The Board recognises that it is ultimately accountable and
responsible for the performance and affairs of the Company and
that of the Group and that the delegation of authority in no way
absolves the directors of the obligation to carry out their duties
and responsibilities.
The Board Charter
The Board is governed by a Board Charter which details the
Board’s composition, procedures for the appointment of
directors, directors’ responsibilities and Board processes. The
fiduciary duties and role of each director is also defined. In
terms of the Charter, the Board is responsible for monitoring
key risk areas, performance indicators and the effectiveness of
management.
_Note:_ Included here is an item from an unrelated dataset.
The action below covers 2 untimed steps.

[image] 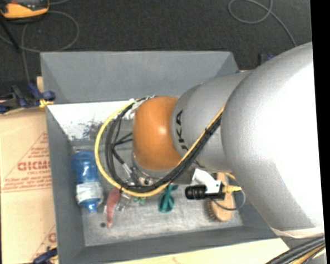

Further responsibilities include:
- Ensuring that the policies and procedures of the Charter are
complied with;
- Ensuring the development and maintenance of succession
plans;
- Monitoring Board plans in terms of economic, environmental
and social issues relating to the Group;
- Assessing and reviewing the strategic direction of the Group;
- Evaluating performance and determining key performance
criteria;
- Evaluating the performance of the Chairman on an annual
basis before the annual general meeting; and
- Evaluating legal and regulatory compliance.
The Board Charter was updated to define the role of Lead
Independent Non-executive Director and this amendment was
approved by the Board in June 2009. Going forward the Lead
Independent Non-executive Director will be elected annually at
the first meeting of the Board following the Company’s annual
general meeting.
Board processes
New appointments
New Board appointments are proposed by the Remuneration
& Nomination Committee, taking into account a balance of
skills, experience and diversity required to lead, control and best
represent the Group. In this regard, the Committee submits a
formal proposal to the Board for its consideration each year.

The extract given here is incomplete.